One couple, grandparents of a child with Down’s Syndrome, told me while I was in the middle of writing this article that a nurse came to see them just outside the maternity hospital within 48 hours of the child’s birth. She said to them that they must be a very special family to have a child who would bring so much joy and blessing. They told me with great feeling over twenty years after the event that they felt like punching her. “How dare she say this? We would have gladly settled for a completely average child with one head and two hands”, they told me.

But, believe it or not, they went on to say that slowly that had come to see that the nurse had been right. This child, now an adult living in supported accommodation and with a good job, had indeed brought untold joy into the lives of all the family.
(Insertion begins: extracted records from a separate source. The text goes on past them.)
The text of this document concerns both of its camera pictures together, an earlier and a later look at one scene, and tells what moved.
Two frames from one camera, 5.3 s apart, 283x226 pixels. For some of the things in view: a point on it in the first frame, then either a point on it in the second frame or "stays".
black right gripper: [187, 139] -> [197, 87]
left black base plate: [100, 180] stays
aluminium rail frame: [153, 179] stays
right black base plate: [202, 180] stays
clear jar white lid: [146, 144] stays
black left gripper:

It would be inaccurate to conclude that their experience had been untinged by a sense of regret and an underlying and undying sadness, but despite or possibly within this reality, they told me of the joy that he had brought into their lives.

As the guests started to leave the celebration I began to reflect on the quality of the relationships and conversations that had taken place: quite remarkable and unusual in their frankness and sharing of particular incidents and feelings. And this led me to wonder about the nature of the ‘living subject’, the core, around which they had gathered. In one sense it could be described as ‘having a child with a disability’, but that does not do the subject justice. For the living subject embraced all the shared experiences that I have tried to describe, and more. And there was no clear demarcation possible between the subject and the quality and dynamics of the relationships being experienced and expressed as we gathered. The living subject had so affected the community that the community itself had become a living subject that I could begin to understand and respect.

This led me to one final thought: what are the subjects around which other groups of people gather? In classrooms there are the predictable subjects such as reading, maths, music and so on. In voluntary groups there are hobbies or interests. In localities there are common areas, issues, problems. In faith groups there are narratives and traditions. You can continue the list. But somehow this living subject, however you care to define it, had resulted in a quite remarkable, even unique, community.

I was witnessing a complete paradox at work: what would commonly be accepted as a disability had resulted in a quality of community and relationships that many people never experience throughout their lives. How this comes about is hard to say. But it is as if receiving, welcoming, embracing a child with disability changes the receivers profoundly and something like what Jesus described as the Kingdom of God is created in the process: a community where things seem to be turned on their head, where the last are first, the outsiders are inside, and the least are the greatest.

I count myself immeasurably blessed to have been welcomed into this community and for the honesty, patience and grace of those whose lives have been turned inside out by being parents of children with a disability as they have helped me to glimpse just a little of a profound, bitter-sweet process at work. And during that special afternoon we were blessed throughout our time together by the presence of ‘living subjects’ in our midst, laughing, playing on the bouncy castle, eating eagerly and assisting the clown with confidence and joy. Without them present it would have been like some sort of memorial gathering, an act of remembrance. If you go back to the beginning of this piece you can now re-imagine the opening scene: the children’s presence changes everything.